POSTED 6 SEPTEMBER 2007
Voyager spaceships + 30 years: Long gone, but definitely
When Voyagers 1 and 2 were launched in the late summer of 1977, nobody expected they would still be spitting out data on the distant solar system 30 years later. Their task was to spend four years poking around two giant outer planets -- Jupiter and Saturn.
Since the spaceships were not going to stop, they would make as many photos and measurements as possible, and then continue on their way.
Anything else would be gravy.
And gravy the two Voyagers have delivered, by the bucketful, turning in performances that even the most jaded Ahabian boss would say have "exceeded expectations." At present, Voyager 1 is about 15.5 billion kilometers (9.7 billion miles) from the sun, making it the most distant artificial object. In second place? Voyager 2, at 12.5 billion kilometers out.
(Purists might say that Pioneer 10 is even further away, but nobody has heard from it since 2002, so it's hard to know.) In contrast, both of the aging Voyagers are still returning data across the vastness of space.
Jupiter and Saturn? Been there, done that. Uranus and Neptune? First visits. Rings? Explored them. Moons? Seen them. Weird geysers and volcanoes? Taken their initial portraits. (Jump ahead to a slide show of Voyagers's greatest hits.)
Here's one way to imagine how much difference the Voyagers made: When they were launched while Jimmy Carter was president, many astronomers dismissed the many moons of the giant planets as likely to be cold, battered hunks of rock, much like our moon.
Not exactly. The exploration that the Voyagers started on moons in the deep solar system now indicates that:
Titan, orbiting Saturn, has an atmosphere rich in organic compounds
Europa, at Jupiter, has a subterranean ocean which some scientists believe could harbor life
Enceladus, at Saturn, has a surface crusted with ice (further observations show the surface is eerily similar to Earth's Arctic Ocean)
Enceladus also has liquid water geysers on its surface, even though it orbits in deep, cold space
Io has eruptions that feed the giant donut of sulfur and oxygen ions circling Jupiter
The planets offered their share of excitement, too. Distant Uranus, for example, turns out to have an atmosphere dense enough to transfer heat from one pole to the other. And unlike most planets, it rotates around a horizontal axis, not a vertical one.

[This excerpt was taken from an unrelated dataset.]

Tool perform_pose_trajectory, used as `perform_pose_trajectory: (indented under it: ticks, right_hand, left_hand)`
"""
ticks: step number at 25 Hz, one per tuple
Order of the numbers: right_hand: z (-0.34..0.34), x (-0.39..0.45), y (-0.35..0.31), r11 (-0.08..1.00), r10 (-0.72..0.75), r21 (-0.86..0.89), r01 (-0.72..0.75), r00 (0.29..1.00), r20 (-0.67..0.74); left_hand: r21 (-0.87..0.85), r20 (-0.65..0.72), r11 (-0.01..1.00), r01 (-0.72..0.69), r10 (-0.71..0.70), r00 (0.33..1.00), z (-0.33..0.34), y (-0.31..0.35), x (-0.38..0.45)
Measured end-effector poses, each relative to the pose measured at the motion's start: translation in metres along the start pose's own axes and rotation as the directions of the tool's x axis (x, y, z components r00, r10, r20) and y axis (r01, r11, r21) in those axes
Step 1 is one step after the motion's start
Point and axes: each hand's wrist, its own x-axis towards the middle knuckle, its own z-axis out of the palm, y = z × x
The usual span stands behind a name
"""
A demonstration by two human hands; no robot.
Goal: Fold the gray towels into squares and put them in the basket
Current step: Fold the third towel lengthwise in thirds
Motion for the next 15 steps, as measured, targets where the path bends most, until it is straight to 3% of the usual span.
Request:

But it was those moons that really caused excitement back on Earth. "When Voyager started in the early 1970s, there were only one or two team members focused on the satellites," says Ed Stone, a professor of physics at the California Institute of Technology, who has been Voyager project scientist since before the launch. "It was possible they would all look like the moon, with heavily cratered surfaces, but every one is distinct."
The zooful of bizarro-moons, natch, became an irresistible lure for planetary geologists.
Moon photos from NASA
Reporting from Uranus, this is Lee Siegel for Associated Press ...
It wasn't just scientists who got fired up about Voyager. As a science writer for the Associated Press, Lee Siegel covered Voyager 2's meet-ups with Uranus in 1986 and Neptune in 1989. "During 25 years as a reporter, no stories left a bigger impression on me than the Voyager flybys," he wrote us. "I still remember vividly standing in the Jet Propulsion Laboratory press room in the middle of the night and seeing close-up pictures of Uranus, Neptune and especially their strange moons appear before me -- growing by one line of pixels at a time as the data came in on TV monitors. It was an eerie feeling to realize that I, the scientists and other reporters present, were the first people on our planet to see these worlds up close. It was exhilarating."
The rest is yet to come
Whether it's Saturn's rings and moons, or the atmosphere of distant Uranus, Voyager provided the baseline data, and sometimes the only data, on the outer planets, and so the name "Voyager" continues to appear in science journals.
By now, Voyager 1 is three times Pluto's distance from the sun, and exiting the solar system at a million miles a day. For both Voyagers, the planets are ancient history, and with nothing nearby worth seeing, the cameras that made so many headlines have shut down.
But the Voyagers are not quite done. Having finished with the planets, they are now exploring the region where the sun's influence wanes, and interstellar space begins. This remote locale may be less accessible than math to a moth, but the durable space sisters are measuring solar wind, energetic particles, magnetic fields and radio waves.
Their goal is to learn what happens when a solar system meets a galaxy.